(Data to process):
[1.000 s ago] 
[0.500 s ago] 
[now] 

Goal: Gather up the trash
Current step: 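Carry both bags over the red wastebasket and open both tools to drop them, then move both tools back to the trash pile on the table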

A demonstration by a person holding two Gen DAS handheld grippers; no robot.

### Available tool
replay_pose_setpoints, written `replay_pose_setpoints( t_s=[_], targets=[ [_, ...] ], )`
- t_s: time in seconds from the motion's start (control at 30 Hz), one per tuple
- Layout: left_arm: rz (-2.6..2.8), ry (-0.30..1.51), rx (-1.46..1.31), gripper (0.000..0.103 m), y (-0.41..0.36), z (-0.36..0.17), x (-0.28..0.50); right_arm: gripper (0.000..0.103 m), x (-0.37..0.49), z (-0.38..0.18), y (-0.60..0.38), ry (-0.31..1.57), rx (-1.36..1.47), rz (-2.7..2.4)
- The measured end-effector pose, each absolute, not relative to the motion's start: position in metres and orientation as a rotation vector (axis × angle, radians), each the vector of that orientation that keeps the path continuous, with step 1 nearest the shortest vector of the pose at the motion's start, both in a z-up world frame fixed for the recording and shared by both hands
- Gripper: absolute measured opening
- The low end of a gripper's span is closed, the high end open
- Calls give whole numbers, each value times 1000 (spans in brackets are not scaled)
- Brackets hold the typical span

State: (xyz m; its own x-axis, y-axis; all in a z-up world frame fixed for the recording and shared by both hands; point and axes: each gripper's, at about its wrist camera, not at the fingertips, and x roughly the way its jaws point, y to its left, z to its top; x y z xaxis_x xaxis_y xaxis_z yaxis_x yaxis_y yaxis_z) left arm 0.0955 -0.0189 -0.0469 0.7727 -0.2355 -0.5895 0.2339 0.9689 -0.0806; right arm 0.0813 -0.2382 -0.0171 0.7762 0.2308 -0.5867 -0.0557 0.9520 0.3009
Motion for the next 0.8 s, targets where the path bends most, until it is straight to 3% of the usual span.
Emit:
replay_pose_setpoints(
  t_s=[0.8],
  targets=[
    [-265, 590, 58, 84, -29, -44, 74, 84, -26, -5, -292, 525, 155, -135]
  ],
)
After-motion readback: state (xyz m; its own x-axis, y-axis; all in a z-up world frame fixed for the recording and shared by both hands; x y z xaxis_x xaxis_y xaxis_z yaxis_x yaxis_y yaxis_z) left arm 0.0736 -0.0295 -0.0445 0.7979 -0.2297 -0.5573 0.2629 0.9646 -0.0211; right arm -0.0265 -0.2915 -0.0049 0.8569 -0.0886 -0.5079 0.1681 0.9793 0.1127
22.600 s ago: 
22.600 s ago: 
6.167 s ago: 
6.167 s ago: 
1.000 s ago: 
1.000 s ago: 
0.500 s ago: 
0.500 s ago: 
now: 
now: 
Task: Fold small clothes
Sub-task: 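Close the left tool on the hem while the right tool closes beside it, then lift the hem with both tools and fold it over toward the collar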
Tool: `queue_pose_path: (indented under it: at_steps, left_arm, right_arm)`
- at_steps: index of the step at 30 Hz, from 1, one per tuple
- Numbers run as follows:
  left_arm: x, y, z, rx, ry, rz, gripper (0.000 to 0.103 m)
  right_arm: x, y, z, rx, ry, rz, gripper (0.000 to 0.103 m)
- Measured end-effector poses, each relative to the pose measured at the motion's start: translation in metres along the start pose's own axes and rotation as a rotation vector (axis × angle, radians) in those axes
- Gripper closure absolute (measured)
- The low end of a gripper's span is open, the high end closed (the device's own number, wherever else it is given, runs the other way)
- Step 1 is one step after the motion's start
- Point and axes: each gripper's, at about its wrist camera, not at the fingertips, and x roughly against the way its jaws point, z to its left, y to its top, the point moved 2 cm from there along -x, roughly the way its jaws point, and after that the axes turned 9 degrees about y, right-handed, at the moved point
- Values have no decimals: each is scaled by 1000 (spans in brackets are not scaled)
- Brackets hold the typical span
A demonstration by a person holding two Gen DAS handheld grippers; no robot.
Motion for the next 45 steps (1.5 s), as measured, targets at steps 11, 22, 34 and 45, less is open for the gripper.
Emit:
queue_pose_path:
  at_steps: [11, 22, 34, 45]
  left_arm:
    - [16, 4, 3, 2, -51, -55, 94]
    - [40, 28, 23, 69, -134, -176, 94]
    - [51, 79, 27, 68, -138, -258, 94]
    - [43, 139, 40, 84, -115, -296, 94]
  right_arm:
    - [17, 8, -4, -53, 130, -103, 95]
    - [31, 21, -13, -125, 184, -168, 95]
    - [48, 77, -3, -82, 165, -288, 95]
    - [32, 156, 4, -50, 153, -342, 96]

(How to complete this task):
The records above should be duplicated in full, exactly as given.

(Reply):
[1.000 s ago] 
[0.500 s ago] 
[now] 

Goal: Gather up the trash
Current step: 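Carry both bags over the red wastebasket and open both tools to drop them, then move both tools back to the trash pile on the table
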
A demonstration by a person holding two Gen DAS handheld grippers; no robot.

### Available tool
replay_pose_setpoints, written `replay_pose_setpoints( t_s=[_], targets=[ [_, ...] ], )`
- t_s: time in seconds from the motion's start (control at 30 Hz), one per tuple
- Layout: left_arm: rz (-2.6..2.8), ry (-0.30..1.51), rx (-1.46..1.31), gripper (0.000..0.103 m), y (-0.41..0.36), z (-0.36..0.17), x (-0.28..0.50); right_arm: gripper (0.000..0.103 m), x (-0.37..0.49), z (-0.38..0.18), y (-0.60..0.38), ry (-0.31..1.57), rx (-1.36..1.47), rz (-2.7..2.4)
- The measured end-effector pose, each absolute, not relative to the motion's start: position in metres and orientation as a rotation vector (axis × angle, radians), each the vector of that orientation that keeps the path continuous, with step 1 nearest the shortest vector of the pose at the motion's start, both in a z-up world frame fixed for the recording and shared by both hands
- Gripper: absolute measured opening
- The low end of a gripper's span is closed, the high end open
- Calls give whole numbers, each value times 1000 (spans in brackets are not scaled)
- Brackets hold the typical span

State: (xyz m; its own x-axis, y-axis; all in a z-up world frame fixed for the recording and shared by both hands; point and axes: each gripper's, at about its wrist camera, not at the fingertips, and x roughly the way its jaws point, y to its left, z to its top; x y z xaxis_x xaxis_y xaxis_z yaxis_x yaxis_y yaxis_z) left arm 0.0955 -0.0189 -0.0469 0.7727 -0.2355 -0.5895 0.2339 0.9689 -0.0806; right arm 0.0813 -0.2382 -0.0171 0.7762 0.2308 -0.5867 -0.0557 0.9520 0.3009
Motion for the next 0.8 s, targets where the path bends most, until it is straight to 3% of the usual span.
Emit:
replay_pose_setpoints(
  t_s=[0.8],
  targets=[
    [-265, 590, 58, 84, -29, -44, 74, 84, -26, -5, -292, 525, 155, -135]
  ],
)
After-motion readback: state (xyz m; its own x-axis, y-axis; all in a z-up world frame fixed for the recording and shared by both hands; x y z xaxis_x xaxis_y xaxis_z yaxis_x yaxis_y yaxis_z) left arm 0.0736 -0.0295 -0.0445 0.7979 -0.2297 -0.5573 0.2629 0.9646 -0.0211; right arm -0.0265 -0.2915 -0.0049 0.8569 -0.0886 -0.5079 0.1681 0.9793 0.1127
22.600 s ago: 
22.600 s ago: 
6.167 s ago: 
6.167 s ago: 
1.000 s ago: 
1.000 s ago: 
0.500 s ago: 
0.500 s ago: 
now: 
now: 
Task: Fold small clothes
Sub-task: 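Close the left tool on the hem while the right tool closes beside it, then lift the hem with both tools and fold it over toward the collar
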Tool: `queue_pose_path: (indented under it: at_steps, left_arm, right_arm)`
- at_steps: index of the step at 30 Hz, from 1, one per tuple
- Numbers run as follows:
  left_arm: x, y, z, rx, ry, rz, gripper (0.000 to 0.103 m)
  right_arm: x, y, z, rx, ry, rz, gripper (0.000 to 0.103 m)
- Measured end-effector poses, each relative to the pose measured at the motion's start: translation in metres along the start pose's own axes and rotation as a rotation vector (axis × angle, radians) in those axes
- Gripper closure absolute (measured)
- The low end of a gripper's span is open, the high end closed (the device's own number, wherever else it is given, runs the other way)
- Step 1 is one step after the motion's start
- Point and axes: each gripper's, at about its wrist camera, not at the fingertips, and x roughly against the way its jaws point, z to its left, y to its top, the point moved 2 cm from there along -x, roughly the way its jaws point, and after that the axes turned 9 degrees about y, right-handed, at the moved point
- Values have no decimals: each is scaled by 1000 (spans in brackets are not scaled)
- Brackets hold the typical span
A demonstration by a person holding two Gen DAS handheld grippers; no robot.
Motion for the next 45 steps (1.5 s), as measured, targets at steps 11, 22, 34 and 45, less is open for the gripper.
Emit:
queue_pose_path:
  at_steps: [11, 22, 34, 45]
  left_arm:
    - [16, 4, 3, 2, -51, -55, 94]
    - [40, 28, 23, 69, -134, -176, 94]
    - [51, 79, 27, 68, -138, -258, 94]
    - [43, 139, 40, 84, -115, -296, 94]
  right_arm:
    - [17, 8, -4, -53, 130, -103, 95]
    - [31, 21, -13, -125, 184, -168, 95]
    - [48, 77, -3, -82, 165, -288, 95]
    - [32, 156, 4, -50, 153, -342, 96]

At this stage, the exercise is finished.